Available data Start Marker

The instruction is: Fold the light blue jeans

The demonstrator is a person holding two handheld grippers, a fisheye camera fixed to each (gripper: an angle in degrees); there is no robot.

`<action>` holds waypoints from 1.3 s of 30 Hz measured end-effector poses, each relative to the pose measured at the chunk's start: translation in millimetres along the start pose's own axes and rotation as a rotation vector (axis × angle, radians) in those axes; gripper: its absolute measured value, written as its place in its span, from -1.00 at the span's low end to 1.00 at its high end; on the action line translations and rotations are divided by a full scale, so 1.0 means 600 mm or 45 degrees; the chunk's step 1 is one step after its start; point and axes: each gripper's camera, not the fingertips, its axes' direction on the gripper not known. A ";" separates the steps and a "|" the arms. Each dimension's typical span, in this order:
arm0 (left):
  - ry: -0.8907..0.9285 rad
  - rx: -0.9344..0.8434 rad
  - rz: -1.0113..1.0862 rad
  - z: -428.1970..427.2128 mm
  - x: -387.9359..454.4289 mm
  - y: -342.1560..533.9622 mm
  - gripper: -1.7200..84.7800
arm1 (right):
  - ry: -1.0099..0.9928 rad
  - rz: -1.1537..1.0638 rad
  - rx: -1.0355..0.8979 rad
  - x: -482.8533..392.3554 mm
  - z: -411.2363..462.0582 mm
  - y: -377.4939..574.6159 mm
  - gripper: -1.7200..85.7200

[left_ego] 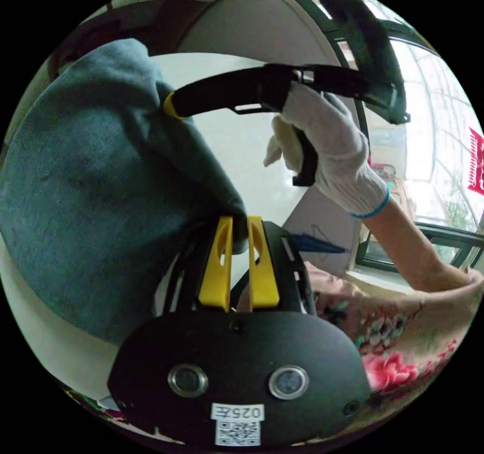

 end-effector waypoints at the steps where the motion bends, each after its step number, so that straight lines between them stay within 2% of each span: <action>1: -0.002 0.007 -0.004 -0.001 0.005 0.006 -0.91 | -0.054 0.017 0.005 0.012 -0.002 0.005 -0.89; 2: -0.009 0.033 -0.023 -0.005 0.014 0.019 -0.92 | -0.128 0.026 0.016 0.030 -0.007 0.015 -0.89; 7: 0.035 0.187 -0.145 -0.025 0.043 0.080 -0.95 | -0.178 -0.035 0.059 0.048 -0.038 0.053 -0.96; 11: 0.081 0.224 -0.064 -0.037 0.106 0.108 -0.98 | -0.041 0.103 0.105 0.086 -0.081 0.054 -0.98; 13: 0.041 0.317 -0.042 -0.045 0.132 0.118 -0.98 | -0.051 0.046 0.196 0.076 -0.109 0.043 -0.98; 15: -0.146 0.393 -0.030 -0.041 0.143 0.110 -0.98 | -0.110 -0.144 0.263 0.026 -0.122 0.015 -0.98; 17: -0.145 0.336 -0.037 -0.010 0.131 0.080 -0.98 | -0.061 -0.264 0.219 -0.019 -0.095 -0.017 -0.98; 19: -0.117 0.186 -0.056 0.046 0.120 0.039 -0.98 | 0.037 -0.333 0.114 -0.053 -0.030 -0.056 -0.98; 20: -0.147 0.081 -0.038 0.088 0.124 0.015 -0.98 | 0.141 -0.320 0.007 -0.062 0.027 -0.084 -0.98; 21: -0.290 -0.005 0.030 0.131 0.140 -0.001 -0.98 | 0.262 -0.329 -0.081 -0.064 0.082 -0.106 -0.98; 23: -0.489 -0.057 0.241 0.174 0.178 -0.007 -0.98 | 0.251 -0.332 -0.057 -0.053 0.104 -0.124 -0.98; 24: -0.546 -0.144 0.276 0.190 0.197 -0.015 -0.98 | 0.216 -0.245 -0.075 -0.038 0.101 -0.140 -0.98; 26: -0.479 -0.145 0.300 0.181 0.213 -0.011 -0.98 | 0.216 -0.181 -0.087 -0.017 0.095 -0.148 -0.98; 28: -0.460 -0.041 0.299 0.139 0.220 0.016 -0.98 | 0.149 -0.151 -0.010 0.007 0.072 -0.130 -0.98; 31: -0.451 0.202 0.185 0.025 0.203 0.101 -0.97 | -0.130 -0.163 0.092 0.053 0.025 -0.067 -0.96; 34: -0.424 0.467 -0.087 -0.085 0.133 0.217 -0.91 | -0.464 -0.062 0.159 0.101 -0.003 0.019 -0.81; 35: -0.419 0.545 -0.147 -0.115 0.098 0.263 -0.83 | -0.566 -0.018 0.180 0.116 -0.005 0.052 -0.71; 37: -0.427 0.588 -0.336 -0.143 0.032 0.328 -0.78 | -0.655 0.065 0.200 0.137 0.000 0.098 -0.63; 39: -0.273 0.664 -0.541 -0.149 -0.058 0.399 -0.72 | -0.656 0.142 0.250 0.150 0.017 0.146 -0.59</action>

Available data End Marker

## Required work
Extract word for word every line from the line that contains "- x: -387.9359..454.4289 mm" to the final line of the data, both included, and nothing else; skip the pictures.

## Expected output
  - x: -387.9359..454.4289 mm
  - y: -342.1560..533.9622 mm
  - gripper: -1.7200..84.7800
arm1 (right):
  - ry: -1.0099..0.9928 rad
  - rz: -1.1537..1.0638 rad
  - rx: -1.0355..0.8979 rad
  - x: -482.8533..392.3554 mm
  - z: -411.2363..462.0582 mm
  - y: -377.4939..574.6159 mm
  - gripper: -1.7200..85.7200

[left_ego] 

 end-effector waypoints at the steps where the motion bends, each after its step number, so that straight lines between them stay within 2% of each span: <action>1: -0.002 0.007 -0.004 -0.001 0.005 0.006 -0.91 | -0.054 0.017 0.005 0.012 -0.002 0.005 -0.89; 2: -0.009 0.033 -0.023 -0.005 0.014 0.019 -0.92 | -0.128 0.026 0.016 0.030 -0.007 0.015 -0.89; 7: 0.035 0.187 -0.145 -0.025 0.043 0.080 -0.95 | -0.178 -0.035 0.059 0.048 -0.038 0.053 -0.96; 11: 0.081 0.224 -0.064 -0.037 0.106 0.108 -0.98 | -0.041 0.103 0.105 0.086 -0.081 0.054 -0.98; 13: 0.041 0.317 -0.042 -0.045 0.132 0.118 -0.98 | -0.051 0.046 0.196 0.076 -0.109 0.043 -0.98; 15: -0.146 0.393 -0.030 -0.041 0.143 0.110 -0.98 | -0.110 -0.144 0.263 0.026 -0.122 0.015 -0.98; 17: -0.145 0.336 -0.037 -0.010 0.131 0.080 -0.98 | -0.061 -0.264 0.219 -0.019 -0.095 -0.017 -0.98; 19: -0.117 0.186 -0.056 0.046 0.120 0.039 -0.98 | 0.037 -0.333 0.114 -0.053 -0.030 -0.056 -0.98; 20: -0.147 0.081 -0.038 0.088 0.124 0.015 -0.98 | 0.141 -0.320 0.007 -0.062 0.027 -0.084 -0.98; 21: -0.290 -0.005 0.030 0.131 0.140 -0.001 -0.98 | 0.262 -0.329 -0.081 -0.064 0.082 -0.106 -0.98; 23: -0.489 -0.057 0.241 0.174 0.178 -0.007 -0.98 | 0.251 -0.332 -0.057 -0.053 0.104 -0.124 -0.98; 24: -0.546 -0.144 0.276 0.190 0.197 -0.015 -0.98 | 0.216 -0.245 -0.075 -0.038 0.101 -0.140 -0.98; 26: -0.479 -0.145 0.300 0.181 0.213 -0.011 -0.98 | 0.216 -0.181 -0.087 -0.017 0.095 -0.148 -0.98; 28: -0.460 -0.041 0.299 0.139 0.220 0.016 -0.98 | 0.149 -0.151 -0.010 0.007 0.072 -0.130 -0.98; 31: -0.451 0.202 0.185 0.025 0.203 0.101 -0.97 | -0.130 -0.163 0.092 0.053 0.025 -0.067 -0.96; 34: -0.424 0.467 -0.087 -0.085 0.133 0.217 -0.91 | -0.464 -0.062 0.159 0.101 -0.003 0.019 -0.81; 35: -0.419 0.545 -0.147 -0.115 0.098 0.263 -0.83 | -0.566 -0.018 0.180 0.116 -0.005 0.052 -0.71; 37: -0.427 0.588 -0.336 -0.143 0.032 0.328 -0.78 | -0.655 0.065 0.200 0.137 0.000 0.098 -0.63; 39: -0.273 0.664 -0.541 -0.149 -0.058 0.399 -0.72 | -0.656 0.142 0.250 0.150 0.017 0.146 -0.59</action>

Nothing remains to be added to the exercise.